The company’s database “already has over 2 million files in it” – probably about 2.3 million as of April 9, she told MESA. And “every single day, we’re adding like 100,000 files minimum” to the database, she said.

“Obsolescence factors are really a big concern that we’re hearing from people,” she also told MESA at the show. That’s “good for us because we’re already thinking of that” and can help customers overcome such issues, so they can access their content in the future, she said.

Digital Bedrock is demonstrating at NAB “how digital preservation is more than storage and backup,” according to Tadic. “We perform this complex work for clients so they can focus on creation, and sleep better at night knowing their valuable assets are secure and being monitored,” she told MESA ahead of the show.

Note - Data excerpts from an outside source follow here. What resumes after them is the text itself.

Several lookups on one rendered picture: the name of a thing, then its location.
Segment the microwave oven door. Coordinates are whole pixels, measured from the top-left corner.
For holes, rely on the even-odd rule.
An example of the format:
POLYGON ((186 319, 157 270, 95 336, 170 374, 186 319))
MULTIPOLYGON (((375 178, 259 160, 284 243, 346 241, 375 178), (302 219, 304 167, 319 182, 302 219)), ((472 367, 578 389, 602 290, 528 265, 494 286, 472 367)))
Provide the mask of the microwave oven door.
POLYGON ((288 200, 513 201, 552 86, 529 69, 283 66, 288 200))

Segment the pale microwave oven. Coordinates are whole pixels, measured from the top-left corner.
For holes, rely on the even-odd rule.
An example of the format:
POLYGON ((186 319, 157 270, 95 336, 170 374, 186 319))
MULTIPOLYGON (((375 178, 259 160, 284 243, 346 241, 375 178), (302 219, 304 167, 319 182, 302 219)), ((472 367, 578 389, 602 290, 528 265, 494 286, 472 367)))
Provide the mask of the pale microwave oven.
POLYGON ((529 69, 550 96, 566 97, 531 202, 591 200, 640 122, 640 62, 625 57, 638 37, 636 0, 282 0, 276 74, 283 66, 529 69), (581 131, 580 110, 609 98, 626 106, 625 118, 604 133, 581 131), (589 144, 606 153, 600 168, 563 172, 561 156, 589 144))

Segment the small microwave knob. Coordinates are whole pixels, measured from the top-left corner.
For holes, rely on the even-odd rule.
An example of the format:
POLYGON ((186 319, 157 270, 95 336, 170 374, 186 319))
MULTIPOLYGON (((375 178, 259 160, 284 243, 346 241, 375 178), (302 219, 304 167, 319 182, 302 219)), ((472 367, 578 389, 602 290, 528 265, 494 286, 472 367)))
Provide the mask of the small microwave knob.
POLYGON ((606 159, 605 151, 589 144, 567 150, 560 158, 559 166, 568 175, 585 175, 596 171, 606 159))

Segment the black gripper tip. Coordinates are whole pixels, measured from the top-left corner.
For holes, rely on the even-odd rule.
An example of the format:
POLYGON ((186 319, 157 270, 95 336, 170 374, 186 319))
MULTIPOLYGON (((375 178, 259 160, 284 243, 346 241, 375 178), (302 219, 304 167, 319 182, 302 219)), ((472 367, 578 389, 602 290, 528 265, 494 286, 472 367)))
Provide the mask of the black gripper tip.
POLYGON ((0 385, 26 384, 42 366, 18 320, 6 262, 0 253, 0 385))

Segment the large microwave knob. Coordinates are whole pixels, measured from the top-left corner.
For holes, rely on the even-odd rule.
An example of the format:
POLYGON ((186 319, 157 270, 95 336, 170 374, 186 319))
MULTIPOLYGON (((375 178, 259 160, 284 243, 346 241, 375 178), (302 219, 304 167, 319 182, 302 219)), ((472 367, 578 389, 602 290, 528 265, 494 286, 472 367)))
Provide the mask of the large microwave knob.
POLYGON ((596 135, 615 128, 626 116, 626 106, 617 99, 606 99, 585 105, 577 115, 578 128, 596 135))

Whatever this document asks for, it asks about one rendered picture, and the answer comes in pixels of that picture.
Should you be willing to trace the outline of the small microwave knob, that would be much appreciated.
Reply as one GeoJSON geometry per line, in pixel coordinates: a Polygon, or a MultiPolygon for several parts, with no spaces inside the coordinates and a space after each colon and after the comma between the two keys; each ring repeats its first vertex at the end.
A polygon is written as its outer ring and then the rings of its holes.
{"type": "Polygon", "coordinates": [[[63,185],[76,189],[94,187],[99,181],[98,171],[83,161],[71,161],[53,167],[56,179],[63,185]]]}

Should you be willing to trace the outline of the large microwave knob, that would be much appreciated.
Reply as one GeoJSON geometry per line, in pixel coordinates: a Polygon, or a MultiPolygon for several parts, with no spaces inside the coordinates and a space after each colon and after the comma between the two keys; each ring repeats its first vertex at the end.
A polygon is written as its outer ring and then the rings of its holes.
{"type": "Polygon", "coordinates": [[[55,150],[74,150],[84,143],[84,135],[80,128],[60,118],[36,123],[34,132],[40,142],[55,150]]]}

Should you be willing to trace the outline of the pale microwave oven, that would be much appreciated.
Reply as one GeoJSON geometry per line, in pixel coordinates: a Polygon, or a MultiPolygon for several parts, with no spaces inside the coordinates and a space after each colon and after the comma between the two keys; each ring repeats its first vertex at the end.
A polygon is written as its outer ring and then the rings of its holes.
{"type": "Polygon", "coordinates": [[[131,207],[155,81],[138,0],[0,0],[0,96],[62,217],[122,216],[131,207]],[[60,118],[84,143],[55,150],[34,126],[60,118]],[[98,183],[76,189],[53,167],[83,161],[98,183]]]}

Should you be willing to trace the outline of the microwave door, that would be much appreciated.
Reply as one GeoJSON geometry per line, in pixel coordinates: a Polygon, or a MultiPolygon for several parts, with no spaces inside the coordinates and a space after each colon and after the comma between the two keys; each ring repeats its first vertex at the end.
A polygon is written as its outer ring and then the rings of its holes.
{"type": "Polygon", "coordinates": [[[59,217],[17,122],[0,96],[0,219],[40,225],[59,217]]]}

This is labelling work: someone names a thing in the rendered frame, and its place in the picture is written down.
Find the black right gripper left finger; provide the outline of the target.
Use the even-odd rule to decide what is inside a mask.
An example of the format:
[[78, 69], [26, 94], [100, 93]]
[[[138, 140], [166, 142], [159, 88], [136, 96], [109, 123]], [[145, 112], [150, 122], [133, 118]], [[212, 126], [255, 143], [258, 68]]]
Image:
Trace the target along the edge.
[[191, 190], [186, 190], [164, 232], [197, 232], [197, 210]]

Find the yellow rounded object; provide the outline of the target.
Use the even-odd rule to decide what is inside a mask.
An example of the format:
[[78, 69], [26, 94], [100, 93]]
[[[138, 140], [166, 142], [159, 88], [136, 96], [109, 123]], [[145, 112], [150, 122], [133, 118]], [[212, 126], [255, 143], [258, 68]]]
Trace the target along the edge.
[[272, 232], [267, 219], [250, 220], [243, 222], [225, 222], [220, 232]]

The company’s clients include a major independent Emmy Award-winning studio, director Stephen Soderbergh, producers, film archives, distributors and educational institutions, she pointed out, adding that, at NAB, the company is demonstrating its “core applications.”
Digital Bedrock is also “describing the process of how we preserved” Soderbergh’s film “Logan Lucky,” and will continue on with his latest movie, “Unsane,” and future titles, she said.

The company recently announced an agreement with Soderbergh and his company Fingerprint Releasing, under which Digital Bedrock is preserving the digital masters for “Logan Lucky” and “Unsane.”

DAM Tour

MESA, on April 10, held its second 2018 NAB Show Digital Asset Management (DAM) tour, a nearly three-hour guided tour of nine MESA member companies in the media management provider space, across the Las Vegas Convention Center.

Mary Yurkovic, director of Smart Content for MESA, led a group of media and entertainment executives and content owners through the booths of Ooyala, Google Cloud, Globecast, IBM, Microsoft, Prime Focus Technologies and Qumulo. The stop at Microsoft’s booth also included presentations by Microsoft partners Teradici and GrayMeta. Each stop featured dedicated speakers sharing the latest with their asset management technologies.

“It’s speed-dating for digital asset management,” Yurkovic said of the tour. Like others taking part in the tour, she often joked about the name of the tour, telling those on the tour the booth number for the next stop if they wanted to get there on their own or they could “just follow the DAM signs.”